WHAT YOU SHOULD DO: How many lines in these records hold the string "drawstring"? State only that number.

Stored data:
::::::

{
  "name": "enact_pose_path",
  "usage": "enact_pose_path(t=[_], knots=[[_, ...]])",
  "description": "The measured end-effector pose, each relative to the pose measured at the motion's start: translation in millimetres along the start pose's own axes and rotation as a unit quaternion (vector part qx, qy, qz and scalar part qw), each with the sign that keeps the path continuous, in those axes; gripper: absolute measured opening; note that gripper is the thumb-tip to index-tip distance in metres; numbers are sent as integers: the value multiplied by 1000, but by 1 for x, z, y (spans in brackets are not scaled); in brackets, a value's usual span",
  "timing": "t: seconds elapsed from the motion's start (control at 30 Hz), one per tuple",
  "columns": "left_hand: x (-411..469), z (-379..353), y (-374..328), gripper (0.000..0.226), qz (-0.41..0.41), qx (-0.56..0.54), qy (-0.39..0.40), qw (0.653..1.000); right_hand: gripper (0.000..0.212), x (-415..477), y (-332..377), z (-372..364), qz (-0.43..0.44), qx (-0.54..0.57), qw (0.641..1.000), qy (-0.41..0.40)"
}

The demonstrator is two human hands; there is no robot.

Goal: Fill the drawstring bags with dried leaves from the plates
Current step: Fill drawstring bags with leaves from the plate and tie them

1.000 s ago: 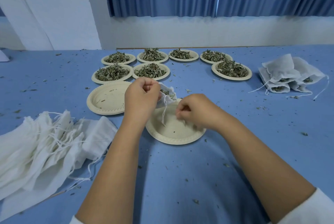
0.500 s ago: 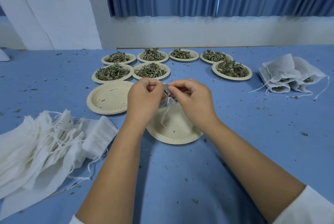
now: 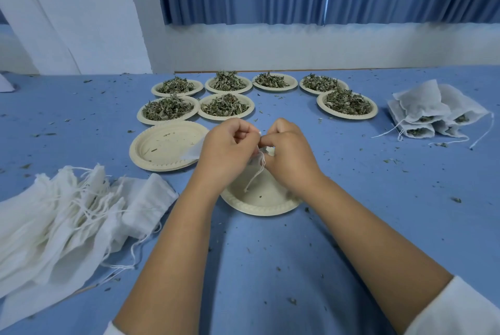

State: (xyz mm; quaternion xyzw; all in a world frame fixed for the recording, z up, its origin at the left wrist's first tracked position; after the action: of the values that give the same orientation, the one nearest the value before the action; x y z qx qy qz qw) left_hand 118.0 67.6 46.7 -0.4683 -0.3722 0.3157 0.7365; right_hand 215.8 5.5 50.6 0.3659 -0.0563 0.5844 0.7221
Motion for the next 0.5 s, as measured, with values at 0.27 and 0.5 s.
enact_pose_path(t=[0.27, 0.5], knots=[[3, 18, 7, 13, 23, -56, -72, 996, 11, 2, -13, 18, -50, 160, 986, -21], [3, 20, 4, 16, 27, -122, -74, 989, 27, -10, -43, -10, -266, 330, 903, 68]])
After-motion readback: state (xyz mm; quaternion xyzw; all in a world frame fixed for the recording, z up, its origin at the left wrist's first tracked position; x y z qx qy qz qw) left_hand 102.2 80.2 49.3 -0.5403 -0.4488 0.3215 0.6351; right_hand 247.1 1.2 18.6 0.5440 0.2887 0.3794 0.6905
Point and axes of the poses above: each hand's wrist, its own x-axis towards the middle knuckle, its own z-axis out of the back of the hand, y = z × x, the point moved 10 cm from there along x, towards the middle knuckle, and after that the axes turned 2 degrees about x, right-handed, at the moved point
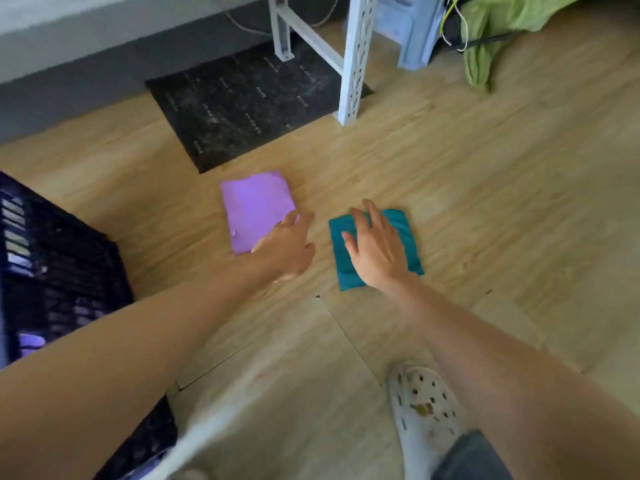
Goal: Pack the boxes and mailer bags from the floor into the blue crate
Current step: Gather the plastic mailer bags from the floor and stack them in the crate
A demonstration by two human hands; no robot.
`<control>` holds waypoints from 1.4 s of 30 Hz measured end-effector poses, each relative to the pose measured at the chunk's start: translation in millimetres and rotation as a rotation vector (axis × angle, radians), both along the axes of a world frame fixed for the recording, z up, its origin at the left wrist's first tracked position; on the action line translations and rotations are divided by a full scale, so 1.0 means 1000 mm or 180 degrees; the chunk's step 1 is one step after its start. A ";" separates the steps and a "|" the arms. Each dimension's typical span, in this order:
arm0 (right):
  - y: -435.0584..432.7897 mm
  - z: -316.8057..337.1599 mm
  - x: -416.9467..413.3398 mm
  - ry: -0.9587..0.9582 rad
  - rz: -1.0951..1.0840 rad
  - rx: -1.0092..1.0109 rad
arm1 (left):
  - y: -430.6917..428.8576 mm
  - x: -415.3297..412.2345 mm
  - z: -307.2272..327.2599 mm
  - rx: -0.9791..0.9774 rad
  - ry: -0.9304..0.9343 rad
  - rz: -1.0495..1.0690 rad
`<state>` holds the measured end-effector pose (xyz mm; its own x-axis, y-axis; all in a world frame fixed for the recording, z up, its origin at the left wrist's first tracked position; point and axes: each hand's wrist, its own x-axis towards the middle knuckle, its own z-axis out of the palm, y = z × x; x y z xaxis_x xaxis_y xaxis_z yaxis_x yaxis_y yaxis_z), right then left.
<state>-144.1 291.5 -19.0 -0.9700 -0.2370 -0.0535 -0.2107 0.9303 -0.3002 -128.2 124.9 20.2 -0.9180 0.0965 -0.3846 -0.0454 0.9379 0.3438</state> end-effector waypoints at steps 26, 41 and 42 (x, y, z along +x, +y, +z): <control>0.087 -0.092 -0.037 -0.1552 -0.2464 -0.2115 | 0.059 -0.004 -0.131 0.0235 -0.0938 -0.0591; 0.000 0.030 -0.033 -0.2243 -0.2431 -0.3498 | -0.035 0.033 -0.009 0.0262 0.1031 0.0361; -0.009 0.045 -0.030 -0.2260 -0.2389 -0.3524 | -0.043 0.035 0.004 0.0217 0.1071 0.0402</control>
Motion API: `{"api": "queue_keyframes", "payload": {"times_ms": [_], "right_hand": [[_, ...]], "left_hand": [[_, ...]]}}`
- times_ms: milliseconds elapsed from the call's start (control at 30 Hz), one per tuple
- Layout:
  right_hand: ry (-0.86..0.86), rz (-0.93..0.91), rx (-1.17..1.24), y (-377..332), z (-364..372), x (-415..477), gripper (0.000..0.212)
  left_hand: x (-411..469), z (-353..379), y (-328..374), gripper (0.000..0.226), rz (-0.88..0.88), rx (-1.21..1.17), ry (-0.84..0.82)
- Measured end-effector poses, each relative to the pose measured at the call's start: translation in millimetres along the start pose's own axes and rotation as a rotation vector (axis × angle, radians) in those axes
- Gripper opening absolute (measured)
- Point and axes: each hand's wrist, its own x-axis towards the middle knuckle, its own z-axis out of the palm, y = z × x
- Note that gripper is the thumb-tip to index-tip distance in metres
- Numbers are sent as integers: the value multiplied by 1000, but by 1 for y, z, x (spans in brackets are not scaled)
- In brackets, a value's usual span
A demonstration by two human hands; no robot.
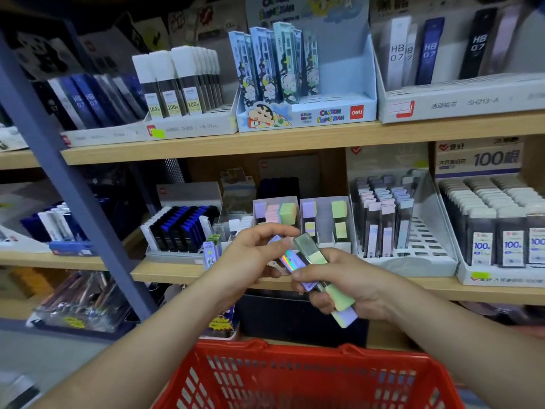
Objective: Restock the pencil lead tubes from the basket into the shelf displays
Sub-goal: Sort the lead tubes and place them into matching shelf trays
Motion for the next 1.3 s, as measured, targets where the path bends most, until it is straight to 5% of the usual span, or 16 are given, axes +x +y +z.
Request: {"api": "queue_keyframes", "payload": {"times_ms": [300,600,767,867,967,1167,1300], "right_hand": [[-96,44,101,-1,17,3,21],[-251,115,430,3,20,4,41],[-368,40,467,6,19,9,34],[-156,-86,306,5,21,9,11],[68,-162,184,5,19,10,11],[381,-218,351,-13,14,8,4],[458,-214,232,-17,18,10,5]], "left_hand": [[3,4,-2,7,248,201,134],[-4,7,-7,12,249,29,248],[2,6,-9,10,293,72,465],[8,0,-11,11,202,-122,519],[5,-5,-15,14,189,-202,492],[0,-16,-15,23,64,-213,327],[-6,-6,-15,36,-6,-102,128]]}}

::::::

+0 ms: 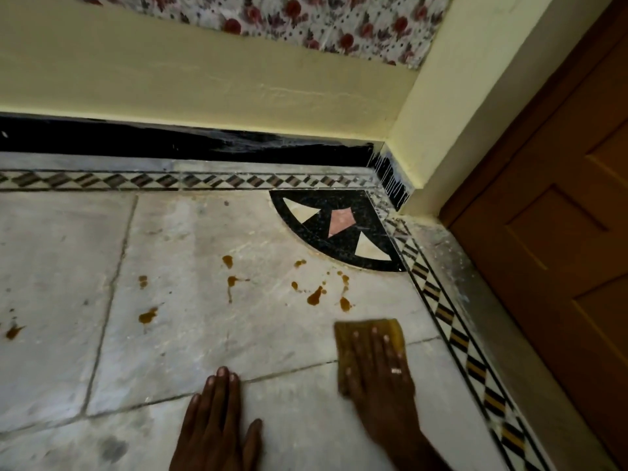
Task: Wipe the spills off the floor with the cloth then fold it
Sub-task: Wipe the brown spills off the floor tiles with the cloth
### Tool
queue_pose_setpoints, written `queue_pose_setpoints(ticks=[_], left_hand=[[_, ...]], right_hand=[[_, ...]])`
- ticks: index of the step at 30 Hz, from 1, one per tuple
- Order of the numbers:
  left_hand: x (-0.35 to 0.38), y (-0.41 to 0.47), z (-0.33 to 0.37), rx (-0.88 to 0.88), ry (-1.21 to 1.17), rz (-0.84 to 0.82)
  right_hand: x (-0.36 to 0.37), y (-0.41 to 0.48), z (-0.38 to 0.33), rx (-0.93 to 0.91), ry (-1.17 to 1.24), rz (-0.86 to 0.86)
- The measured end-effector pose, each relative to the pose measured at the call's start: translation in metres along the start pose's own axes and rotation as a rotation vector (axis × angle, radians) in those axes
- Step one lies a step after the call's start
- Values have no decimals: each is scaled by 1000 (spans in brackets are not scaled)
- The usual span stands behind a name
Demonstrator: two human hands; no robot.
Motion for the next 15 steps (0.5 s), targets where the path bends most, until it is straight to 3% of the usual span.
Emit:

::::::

ANSWER BOX: 2